• **WHAT THIS TASK INVOLVES**
From the line with "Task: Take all" through the line with "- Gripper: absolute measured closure", inclusive, return each line of the data below exactly and leave the rest out.

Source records

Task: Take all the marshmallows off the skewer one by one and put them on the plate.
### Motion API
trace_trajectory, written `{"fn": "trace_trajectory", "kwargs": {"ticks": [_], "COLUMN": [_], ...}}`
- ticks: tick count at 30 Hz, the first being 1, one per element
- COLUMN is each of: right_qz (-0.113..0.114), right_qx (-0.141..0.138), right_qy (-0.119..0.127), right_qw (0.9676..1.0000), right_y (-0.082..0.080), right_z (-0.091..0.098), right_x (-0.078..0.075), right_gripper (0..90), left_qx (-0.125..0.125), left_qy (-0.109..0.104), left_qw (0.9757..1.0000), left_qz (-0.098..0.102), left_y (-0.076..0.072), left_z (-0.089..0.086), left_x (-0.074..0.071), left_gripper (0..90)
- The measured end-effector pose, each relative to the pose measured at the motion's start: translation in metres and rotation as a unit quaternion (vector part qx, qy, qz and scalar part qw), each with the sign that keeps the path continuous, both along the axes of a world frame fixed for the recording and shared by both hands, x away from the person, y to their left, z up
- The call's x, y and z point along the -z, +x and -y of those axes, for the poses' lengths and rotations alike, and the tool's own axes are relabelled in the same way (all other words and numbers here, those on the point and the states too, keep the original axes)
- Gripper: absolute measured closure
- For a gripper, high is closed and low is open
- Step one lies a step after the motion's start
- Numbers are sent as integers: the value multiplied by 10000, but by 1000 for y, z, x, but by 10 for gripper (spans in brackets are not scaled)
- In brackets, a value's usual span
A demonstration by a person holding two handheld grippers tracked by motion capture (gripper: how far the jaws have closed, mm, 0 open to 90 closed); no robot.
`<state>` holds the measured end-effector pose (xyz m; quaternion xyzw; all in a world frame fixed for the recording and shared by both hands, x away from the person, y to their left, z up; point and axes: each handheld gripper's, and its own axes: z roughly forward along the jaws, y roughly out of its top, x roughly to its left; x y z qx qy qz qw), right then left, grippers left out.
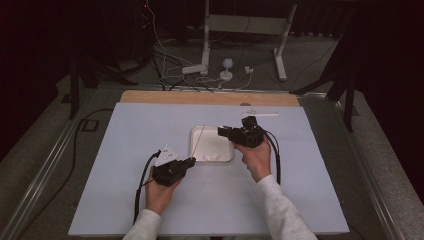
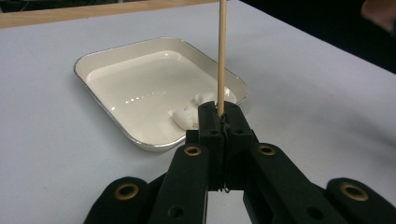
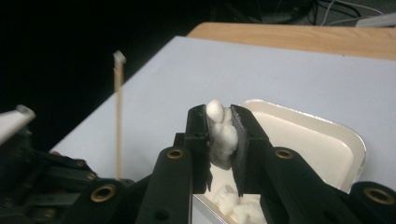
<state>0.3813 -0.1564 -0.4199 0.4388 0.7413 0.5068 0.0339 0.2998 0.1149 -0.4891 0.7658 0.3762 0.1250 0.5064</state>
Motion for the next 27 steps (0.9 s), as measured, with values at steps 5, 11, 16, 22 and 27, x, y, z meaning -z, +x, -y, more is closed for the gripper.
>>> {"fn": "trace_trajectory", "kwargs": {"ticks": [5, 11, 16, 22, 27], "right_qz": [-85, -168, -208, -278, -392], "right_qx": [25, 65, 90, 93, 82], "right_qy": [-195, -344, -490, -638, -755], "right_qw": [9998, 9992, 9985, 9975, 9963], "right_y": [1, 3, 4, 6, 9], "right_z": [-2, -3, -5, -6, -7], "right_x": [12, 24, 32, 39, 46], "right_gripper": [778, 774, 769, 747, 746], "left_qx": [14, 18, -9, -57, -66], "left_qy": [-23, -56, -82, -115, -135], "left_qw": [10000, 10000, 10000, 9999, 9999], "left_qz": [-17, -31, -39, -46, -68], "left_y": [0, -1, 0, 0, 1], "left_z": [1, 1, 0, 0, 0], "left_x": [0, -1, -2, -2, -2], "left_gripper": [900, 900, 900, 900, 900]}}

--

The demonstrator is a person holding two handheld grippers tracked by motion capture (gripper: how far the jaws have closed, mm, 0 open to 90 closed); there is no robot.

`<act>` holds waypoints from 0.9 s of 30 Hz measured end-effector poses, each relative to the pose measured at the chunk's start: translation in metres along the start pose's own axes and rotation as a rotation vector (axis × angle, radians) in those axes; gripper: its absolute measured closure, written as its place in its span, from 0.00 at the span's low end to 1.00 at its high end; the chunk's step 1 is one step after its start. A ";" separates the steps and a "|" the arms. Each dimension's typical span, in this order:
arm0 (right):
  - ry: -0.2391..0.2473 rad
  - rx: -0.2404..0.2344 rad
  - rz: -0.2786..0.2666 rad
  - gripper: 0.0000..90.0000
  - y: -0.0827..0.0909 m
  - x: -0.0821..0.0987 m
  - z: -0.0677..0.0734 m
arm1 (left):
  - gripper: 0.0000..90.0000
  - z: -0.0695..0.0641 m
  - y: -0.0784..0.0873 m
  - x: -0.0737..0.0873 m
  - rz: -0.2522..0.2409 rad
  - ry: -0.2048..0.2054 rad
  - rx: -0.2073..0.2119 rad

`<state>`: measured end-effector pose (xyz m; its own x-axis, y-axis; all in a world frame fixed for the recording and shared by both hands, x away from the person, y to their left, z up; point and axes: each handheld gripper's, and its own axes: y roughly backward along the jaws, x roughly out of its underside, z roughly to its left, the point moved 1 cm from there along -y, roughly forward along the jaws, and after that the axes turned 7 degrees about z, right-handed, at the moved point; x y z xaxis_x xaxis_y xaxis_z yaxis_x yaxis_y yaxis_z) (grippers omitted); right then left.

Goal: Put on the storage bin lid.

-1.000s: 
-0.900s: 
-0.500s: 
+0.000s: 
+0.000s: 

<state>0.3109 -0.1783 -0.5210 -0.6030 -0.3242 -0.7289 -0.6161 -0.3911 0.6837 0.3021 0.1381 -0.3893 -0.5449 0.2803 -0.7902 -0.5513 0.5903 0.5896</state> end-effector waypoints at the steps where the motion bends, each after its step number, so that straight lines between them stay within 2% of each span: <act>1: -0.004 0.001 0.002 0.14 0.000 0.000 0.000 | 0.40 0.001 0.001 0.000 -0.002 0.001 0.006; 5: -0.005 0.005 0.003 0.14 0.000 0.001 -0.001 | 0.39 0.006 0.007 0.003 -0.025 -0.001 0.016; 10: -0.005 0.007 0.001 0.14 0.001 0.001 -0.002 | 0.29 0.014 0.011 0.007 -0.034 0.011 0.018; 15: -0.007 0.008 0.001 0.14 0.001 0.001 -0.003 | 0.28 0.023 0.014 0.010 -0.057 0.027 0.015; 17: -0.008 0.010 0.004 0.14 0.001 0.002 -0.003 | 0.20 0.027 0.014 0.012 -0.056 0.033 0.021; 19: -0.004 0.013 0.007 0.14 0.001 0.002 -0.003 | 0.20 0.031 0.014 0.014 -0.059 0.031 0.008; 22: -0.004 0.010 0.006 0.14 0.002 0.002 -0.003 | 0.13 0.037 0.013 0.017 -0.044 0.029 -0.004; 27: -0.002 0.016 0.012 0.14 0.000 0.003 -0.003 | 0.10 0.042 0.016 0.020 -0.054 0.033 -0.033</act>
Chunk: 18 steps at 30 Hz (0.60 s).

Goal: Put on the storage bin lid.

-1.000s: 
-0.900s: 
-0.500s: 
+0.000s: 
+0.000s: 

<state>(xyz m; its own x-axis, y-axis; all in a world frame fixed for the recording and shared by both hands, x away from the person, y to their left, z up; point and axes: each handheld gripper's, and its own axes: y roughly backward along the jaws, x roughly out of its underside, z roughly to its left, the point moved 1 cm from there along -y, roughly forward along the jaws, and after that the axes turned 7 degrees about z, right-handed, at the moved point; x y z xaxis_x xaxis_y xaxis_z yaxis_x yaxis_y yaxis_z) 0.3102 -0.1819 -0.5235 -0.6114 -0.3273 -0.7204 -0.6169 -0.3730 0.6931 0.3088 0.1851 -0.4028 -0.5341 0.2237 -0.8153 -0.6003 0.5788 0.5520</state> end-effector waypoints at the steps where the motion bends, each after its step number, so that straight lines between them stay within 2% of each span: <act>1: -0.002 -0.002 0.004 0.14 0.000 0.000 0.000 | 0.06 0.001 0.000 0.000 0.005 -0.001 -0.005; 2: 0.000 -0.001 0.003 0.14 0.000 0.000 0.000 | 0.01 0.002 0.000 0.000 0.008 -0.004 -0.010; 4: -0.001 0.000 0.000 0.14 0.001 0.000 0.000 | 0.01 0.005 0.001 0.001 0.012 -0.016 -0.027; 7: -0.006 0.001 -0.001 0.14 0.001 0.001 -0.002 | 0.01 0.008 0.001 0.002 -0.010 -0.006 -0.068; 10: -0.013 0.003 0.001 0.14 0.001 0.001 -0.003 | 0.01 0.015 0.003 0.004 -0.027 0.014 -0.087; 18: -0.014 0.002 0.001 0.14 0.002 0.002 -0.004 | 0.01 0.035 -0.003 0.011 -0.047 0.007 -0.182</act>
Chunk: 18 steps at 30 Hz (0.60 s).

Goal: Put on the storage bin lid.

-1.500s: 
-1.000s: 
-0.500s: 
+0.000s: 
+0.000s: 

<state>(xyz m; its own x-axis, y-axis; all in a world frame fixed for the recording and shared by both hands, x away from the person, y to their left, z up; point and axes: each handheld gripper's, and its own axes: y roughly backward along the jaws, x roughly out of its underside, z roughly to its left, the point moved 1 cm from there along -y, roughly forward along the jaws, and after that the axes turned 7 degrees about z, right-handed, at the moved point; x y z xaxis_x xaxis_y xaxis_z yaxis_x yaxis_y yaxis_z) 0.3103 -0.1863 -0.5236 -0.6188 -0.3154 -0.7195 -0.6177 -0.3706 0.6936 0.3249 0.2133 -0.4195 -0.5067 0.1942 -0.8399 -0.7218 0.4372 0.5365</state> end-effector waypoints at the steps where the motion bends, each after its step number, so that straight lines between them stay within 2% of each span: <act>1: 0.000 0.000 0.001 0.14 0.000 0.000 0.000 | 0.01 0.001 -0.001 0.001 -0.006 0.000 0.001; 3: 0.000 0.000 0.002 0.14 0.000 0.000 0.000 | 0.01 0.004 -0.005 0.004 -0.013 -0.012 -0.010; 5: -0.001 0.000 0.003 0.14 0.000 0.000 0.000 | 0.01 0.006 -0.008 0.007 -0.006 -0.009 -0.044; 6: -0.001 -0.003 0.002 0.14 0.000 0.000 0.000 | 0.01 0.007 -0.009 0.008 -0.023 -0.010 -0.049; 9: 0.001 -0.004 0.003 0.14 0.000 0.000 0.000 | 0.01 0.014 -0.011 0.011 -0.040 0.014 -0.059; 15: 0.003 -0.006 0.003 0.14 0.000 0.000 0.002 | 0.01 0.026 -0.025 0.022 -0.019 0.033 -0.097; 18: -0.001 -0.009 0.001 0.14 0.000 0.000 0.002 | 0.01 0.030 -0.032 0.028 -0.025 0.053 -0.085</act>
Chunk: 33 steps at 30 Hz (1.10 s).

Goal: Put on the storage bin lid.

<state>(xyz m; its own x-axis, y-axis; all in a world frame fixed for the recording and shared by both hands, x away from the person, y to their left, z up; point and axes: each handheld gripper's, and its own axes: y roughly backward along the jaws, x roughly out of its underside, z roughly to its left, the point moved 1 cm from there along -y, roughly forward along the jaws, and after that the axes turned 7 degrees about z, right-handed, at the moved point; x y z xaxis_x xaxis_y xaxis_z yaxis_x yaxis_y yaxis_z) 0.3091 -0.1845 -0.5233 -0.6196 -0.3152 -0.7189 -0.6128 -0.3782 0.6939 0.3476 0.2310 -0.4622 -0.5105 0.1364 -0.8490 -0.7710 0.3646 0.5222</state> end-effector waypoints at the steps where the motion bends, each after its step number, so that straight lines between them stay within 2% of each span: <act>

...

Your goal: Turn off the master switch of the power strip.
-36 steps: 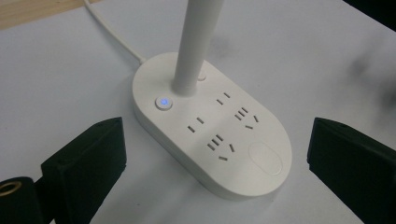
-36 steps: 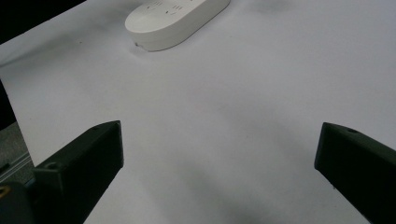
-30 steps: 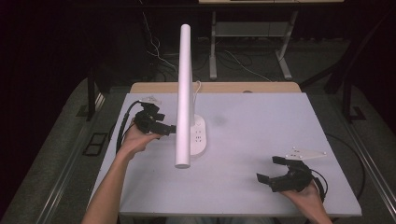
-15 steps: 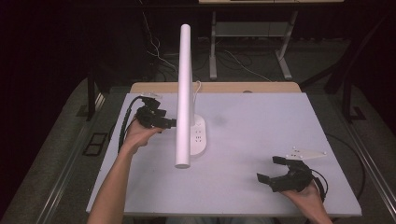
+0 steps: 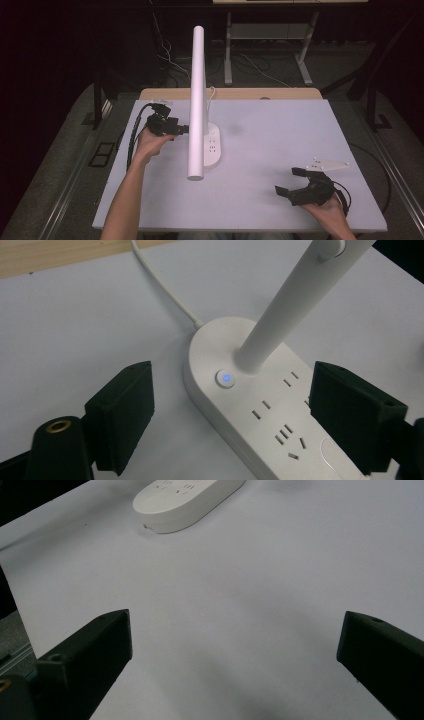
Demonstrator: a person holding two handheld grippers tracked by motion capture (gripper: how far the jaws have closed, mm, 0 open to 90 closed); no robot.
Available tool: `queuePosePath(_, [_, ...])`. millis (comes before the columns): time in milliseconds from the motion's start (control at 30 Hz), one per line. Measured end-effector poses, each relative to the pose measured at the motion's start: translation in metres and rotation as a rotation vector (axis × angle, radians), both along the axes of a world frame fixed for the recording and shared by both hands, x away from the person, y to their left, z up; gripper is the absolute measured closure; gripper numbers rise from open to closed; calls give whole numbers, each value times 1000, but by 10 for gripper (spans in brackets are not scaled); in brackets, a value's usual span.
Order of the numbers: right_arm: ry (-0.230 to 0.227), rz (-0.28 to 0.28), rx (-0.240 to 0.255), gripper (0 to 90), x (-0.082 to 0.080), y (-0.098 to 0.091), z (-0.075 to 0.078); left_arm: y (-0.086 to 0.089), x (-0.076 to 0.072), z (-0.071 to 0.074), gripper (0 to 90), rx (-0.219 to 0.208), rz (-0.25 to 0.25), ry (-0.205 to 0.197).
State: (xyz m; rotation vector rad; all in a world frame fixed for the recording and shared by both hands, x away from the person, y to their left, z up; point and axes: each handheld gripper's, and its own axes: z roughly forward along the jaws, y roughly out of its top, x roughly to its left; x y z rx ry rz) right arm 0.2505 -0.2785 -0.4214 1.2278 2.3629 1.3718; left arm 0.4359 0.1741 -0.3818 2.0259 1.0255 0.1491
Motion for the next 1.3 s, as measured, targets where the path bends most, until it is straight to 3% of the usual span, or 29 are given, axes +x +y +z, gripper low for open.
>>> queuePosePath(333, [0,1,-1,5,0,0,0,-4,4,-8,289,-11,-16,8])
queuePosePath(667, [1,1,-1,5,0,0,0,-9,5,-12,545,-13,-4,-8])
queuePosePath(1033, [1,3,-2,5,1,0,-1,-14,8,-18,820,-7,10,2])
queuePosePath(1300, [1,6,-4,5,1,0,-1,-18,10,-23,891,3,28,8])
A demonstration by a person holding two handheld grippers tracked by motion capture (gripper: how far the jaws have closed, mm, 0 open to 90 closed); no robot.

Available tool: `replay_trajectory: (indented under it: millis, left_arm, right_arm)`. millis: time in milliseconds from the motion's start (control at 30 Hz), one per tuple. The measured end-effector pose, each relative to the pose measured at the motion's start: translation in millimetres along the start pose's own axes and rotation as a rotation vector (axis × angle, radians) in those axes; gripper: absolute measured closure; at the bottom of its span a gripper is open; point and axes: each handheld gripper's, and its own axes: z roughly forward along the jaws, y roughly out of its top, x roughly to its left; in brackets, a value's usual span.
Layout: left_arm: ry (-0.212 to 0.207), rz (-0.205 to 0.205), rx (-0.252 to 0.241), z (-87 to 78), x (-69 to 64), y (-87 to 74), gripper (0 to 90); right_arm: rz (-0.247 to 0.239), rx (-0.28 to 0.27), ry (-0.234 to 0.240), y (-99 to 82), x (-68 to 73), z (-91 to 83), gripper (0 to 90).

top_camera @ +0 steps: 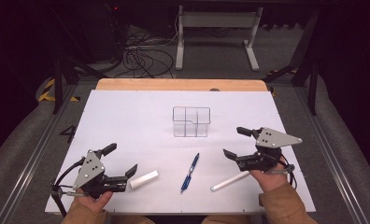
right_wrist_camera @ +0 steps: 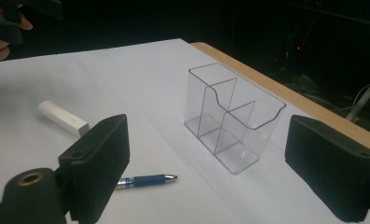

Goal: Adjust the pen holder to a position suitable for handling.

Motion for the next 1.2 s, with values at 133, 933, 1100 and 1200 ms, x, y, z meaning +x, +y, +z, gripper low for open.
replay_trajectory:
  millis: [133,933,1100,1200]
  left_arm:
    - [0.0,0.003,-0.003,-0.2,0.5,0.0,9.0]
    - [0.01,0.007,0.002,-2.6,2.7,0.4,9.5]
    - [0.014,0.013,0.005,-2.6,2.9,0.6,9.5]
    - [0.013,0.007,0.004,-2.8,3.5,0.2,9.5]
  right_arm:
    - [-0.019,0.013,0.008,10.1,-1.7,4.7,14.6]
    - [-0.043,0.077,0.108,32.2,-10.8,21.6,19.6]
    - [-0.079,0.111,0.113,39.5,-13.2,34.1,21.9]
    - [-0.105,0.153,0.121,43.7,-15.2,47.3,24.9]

• **FINAL ANSWER**
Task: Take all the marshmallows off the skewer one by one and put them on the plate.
### Motion API
trace_trajectory, written `{"fn": "trace_trajectory", "kwargs": {"ticks": [_], "COLUMN": [_], ...}}`
- ticks: tick count at 30 Hz, the first being 1, one per element
- COLUMN is each of: right_qz (-0.113..0.114), right_qx (-0.141..0.138), right_qy (-0.119..0.127), right_qw (0.9676..1.0000), right_y (-0.082..0.080), right_z (-0.091..0.098), right_x (-0.078..0.075), right_gripper (0..90), left_qx (-0.125..0.125), left_qy (-0.109..0.104), left_qw (0.9757..1.0000), left_qz (-0.098..0.102), left_y (-0.076..0.072), left_z (-0.089..0.086), left_x (-0.074..0.071), left_gripper (0..90)
- The measured end-effector pose, each relative to the pose measured at the motion's start: translation in metres and rotation as a unit quaternion (vector part qx, qy, qz and scalar part qw), each with the sign that keeps the path continuous, both along the axes of a world frame fixed for the recording and shared by both hands, x away from the person, y to their left, z up
- The call's x, y and z point along the -z, +x and -y of those axes, for the poses' lengths and rotations alike, and the tool's own axes are relabelled in the same way (all other words and numbers here, those on the point and the states too, keep the original axes)
- Gripper: absolute measured closure

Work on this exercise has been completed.